Exercise data —
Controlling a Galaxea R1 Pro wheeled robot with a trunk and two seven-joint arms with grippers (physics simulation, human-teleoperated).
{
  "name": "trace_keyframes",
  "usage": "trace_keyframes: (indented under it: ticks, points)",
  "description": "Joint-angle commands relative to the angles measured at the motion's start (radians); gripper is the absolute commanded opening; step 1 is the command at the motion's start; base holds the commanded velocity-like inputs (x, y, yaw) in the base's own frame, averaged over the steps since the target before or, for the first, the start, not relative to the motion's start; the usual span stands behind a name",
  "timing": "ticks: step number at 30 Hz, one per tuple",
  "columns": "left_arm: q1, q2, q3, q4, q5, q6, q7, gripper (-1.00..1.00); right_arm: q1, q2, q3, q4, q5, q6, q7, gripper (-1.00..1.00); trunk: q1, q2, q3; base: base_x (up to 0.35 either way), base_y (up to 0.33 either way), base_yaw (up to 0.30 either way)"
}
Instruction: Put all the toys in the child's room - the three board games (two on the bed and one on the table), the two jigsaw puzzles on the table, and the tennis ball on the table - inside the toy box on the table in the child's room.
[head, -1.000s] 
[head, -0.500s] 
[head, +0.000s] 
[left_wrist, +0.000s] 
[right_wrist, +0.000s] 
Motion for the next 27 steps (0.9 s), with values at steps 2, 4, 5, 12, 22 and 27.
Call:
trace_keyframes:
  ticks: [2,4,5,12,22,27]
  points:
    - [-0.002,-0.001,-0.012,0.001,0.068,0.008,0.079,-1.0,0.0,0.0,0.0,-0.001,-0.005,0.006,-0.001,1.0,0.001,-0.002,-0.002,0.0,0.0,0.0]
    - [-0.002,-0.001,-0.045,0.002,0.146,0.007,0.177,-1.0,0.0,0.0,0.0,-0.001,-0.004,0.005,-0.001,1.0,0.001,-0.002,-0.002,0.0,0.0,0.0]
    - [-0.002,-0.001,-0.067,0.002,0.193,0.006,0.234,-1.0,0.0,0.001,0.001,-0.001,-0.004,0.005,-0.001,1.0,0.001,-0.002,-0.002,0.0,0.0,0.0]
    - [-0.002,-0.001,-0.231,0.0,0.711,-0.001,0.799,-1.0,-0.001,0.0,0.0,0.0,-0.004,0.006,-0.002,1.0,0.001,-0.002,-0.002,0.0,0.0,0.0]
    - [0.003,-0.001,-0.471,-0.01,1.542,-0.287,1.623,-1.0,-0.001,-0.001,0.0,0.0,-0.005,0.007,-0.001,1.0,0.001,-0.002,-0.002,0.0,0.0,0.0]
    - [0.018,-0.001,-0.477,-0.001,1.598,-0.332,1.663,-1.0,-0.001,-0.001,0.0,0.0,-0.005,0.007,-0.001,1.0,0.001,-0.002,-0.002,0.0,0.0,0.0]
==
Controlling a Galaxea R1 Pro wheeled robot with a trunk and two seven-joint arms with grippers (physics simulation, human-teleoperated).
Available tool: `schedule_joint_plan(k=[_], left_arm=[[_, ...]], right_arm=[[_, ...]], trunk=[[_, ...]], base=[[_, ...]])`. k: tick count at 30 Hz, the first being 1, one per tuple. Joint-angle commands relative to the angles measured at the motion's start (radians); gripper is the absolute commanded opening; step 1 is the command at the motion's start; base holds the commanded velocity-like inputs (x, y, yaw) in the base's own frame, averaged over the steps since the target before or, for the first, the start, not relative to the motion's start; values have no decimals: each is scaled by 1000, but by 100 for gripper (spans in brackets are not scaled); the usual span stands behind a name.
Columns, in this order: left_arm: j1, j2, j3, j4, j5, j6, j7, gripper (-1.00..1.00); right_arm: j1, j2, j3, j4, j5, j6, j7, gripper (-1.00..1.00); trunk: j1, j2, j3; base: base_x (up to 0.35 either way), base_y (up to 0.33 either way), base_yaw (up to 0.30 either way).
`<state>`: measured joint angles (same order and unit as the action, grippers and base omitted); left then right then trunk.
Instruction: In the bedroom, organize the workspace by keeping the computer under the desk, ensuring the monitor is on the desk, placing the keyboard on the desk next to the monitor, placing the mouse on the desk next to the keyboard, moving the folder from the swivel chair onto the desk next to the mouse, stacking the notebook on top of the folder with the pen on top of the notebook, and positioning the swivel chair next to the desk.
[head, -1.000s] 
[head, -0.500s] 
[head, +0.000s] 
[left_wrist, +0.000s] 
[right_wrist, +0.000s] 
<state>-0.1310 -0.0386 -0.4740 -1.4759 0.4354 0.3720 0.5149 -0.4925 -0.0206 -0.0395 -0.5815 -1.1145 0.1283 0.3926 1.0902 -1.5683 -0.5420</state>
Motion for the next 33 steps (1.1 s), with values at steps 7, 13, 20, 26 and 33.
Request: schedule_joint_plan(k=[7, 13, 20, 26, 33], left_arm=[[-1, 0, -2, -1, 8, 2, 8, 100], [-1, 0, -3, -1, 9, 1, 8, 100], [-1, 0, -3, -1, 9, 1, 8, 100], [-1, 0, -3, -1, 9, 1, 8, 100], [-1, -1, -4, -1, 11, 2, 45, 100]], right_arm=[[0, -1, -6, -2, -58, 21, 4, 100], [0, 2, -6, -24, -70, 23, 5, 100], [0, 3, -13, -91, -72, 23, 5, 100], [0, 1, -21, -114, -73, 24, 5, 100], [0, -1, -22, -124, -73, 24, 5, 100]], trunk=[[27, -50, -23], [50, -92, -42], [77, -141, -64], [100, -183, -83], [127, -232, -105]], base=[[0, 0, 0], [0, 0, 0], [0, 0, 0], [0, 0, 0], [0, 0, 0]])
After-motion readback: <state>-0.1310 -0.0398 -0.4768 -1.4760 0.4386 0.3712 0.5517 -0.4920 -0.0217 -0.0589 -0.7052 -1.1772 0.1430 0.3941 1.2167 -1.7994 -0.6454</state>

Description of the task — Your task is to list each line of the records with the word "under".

Answer box —
  "usage": "trace_keyframes: (indented under it: ticks, points)",
Instruction: In the bedroom, organize the workspace by keeping the computer under the desk, ensuring the monitor is on the desk, placing the keyboard on the desk next to the monitor, placing the mouse on the desk next to the keyboard, moving the folder from the swivel chair onto the desk next to the mouse, stacking the notebook on top of the folder with the pen on top of the notebook, and positioning the swivel chair next to the desk.

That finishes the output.